Directions — Leaving all pictures aside, copy exactly the lines from the start of the listing below through the line that contains "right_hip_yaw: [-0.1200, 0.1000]", and only those lines.

BEGIN

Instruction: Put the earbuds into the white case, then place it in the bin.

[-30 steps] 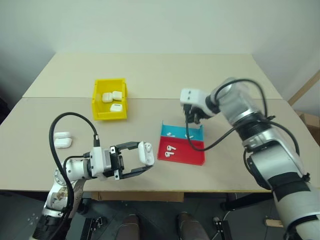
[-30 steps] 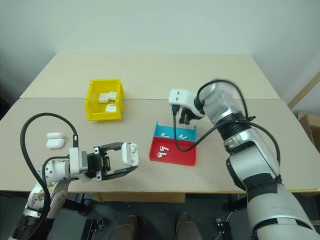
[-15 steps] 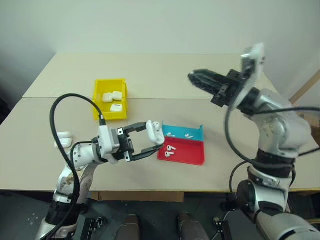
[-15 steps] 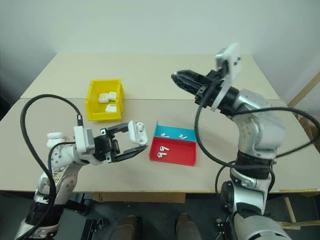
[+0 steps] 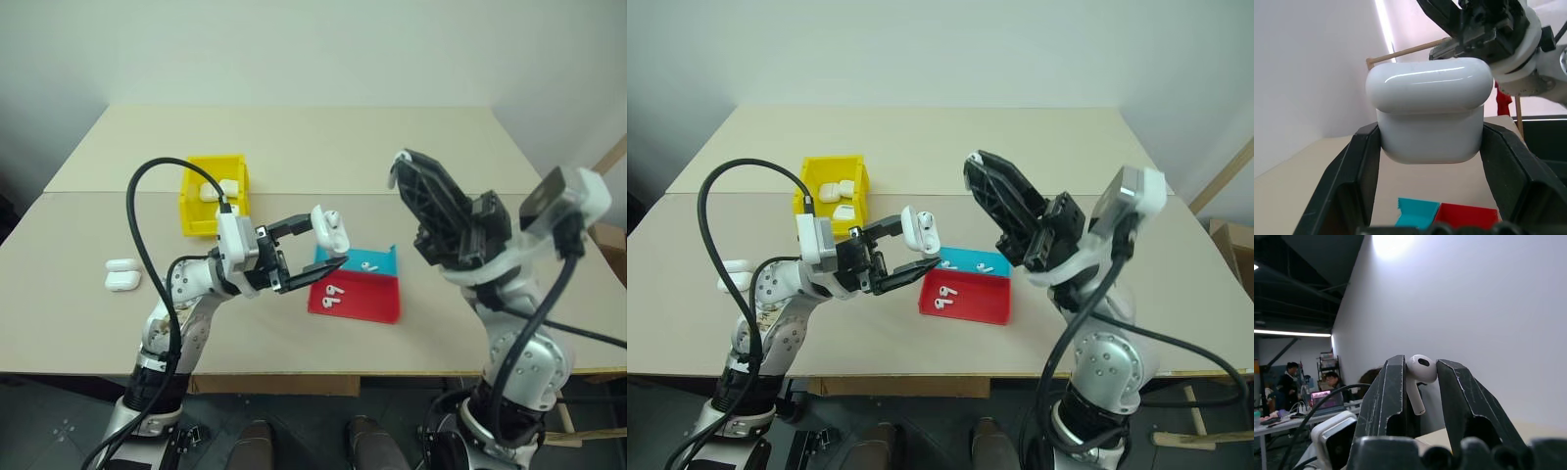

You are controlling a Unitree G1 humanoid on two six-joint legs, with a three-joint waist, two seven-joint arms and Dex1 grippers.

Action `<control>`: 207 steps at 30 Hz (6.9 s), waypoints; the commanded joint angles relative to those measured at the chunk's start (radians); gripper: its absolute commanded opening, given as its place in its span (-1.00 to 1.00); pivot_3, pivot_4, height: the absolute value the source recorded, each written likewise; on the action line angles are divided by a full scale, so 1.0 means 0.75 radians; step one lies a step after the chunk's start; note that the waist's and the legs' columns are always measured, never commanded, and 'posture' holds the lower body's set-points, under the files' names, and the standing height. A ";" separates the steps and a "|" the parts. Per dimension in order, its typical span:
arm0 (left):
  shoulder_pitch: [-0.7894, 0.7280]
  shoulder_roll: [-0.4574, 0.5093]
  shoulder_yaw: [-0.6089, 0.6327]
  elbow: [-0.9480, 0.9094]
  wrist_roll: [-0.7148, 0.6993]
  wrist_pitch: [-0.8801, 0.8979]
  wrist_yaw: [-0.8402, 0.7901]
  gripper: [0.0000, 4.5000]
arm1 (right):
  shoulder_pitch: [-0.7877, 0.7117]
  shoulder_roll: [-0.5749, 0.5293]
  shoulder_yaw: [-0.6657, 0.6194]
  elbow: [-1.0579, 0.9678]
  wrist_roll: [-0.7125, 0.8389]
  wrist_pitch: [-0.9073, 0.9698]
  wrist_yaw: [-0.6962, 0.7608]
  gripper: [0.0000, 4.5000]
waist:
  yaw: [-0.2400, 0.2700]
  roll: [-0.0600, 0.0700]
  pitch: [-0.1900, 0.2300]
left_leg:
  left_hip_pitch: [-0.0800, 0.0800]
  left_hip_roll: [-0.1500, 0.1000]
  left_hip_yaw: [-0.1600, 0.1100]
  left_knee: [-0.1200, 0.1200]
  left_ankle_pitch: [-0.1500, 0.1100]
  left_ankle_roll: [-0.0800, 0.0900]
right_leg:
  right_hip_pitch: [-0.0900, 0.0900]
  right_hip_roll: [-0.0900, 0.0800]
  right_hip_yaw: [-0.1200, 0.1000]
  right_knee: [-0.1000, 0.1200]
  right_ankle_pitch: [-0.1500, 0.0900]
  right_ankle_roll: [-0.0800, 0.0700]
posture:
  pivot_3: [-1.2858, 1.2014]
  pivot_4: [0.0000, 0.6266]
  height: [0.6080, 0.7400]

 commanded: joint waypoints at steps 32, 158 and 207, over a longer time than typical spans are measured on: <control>-0.049 -0.007 0.029 -0.127 -0.179 0.121 -0.048 0.23 | 0.182 -0.215 0.421 0.080 -0.111 -0.489 0.048 -0.50 | 0.006 0.000 0.000 | 0.000 0.000 -0.001 0.000 0.000 0.000 | 0.001 0.000 0.000 -0.002 0.000 0.000 | 0.03 -0.52 1.00; -0.099 0.019 0.001 0.155 0.052 -0.077 -0.273 0.23 | -1.103 -0.965 0.666 0.799 -0.620 -0.137 0.891 -0.99 | 0.008 0.000 0.001 | -0.002 0.000 0.000 0.001 0.000 0.000 | -0.002 -0.001 0.000 -0.001 0.000 0.000 | 0.03 -0.52 1.00; -0.613 0.004 0.223 0.845 0.673 0.334 1.124 1.00 | -0.082 -1.024 0.232 0.235 -0.431 0.184 0.001 -1.00 | 0.042 -0.002 0.000 | -0.005 -0.004 -0.001 0.002 0.000 0.000 | -0.001 -0.002 -0.001 -0.002 0.001 0.003 | 0.03 -0.52 1.00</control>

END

Completed exercise —
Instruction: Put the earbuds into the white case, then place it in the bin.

[-30 steps] 
[-30 steps] 
[-15 steps] 
[-15 steps] 
[+0 steps] 

You are controlling a Unitree G1 humanoid on two six-joint legs, with a three-joint waist, two seven-joint arms and Dex1 grippers.

Action `<control>`: 207 steps at 30 Hz (6.9 s), waypoints; the commanded joint angles relative to those measured at the chunk's start (radians); gripper: its absolute commanded opening, given as its place in its span (-1.00 to 1.00); pivot_3, pivot_4, height: the absolute value the source recorded, each written likewise; on the action line angles are divided by a full scale, so 1.0 means 0.75 radians; step one lies a step after the chunk's start; note that the waist's and the legs' columns are always measured, never commanded, and 'posture' holds the lower body's set-points, under the files' names, and the standing height. A ";" separates the steps and a "|" the parts. Per dimension in order, its typical span:
arm0 (left):
  shoulder_pitch: [-0.7894, 0.7280]
  shoulder_roll: [-0.4574, 0.5093]
  shoulder_yaw: [-0.6089, 0.6327]
  elbow: [-0.9480, 0.9094]
  wrist_roll: [-0.7148, 0.6993]
  wrist_pitch: [-0.8801, 0.8979]
  wrist_yaw: [-0.8402, 0.7901]
  gripper: [0.0000, 4.5000]
arm1 (right):
  shoulder_pitch: [-0.7877, 0.7117]
  shoulder_roll: [-0.5749, 0.5293]
  shoulder_yaw: [-0.6657, 0.6194]
  elbow: [-1.0579, 0.9678]
  wrist_roll: [-0.7125, 0.8389]
  wrist_pitch: [-0.9073, 0.9698]
  wrist_yaw: [-0.6962, 0.7608]
  gripper: [0.0000, 4.5000]
waist:
  yaw: [-0.2400, 0.2700]
  roll: [-0.0600, 0.0700]
  pitch: [-0.1900, 0.2300]
left_leg:
  left_hip_pitch: [-0.0800, 0.0800]
  left_hip_roll: [-0.1500, 0.1000]
  left_hip_yaw: [-0.1600, 0.1100]
  left_knee: [-0.1200, 0.1200]
  left_ankle_pitch: [-0.1500, 0.1100]
  left_ankle_roll: [-0.0800, 0.0900]
right_leg:
  right_hip_pitch: [-0.0900, 0.0900]
  right_hip_roll: [-0.0900, 0.0800]
  right_hip_yaw: [-0.1200, 0.1000]

This exercise has been completed.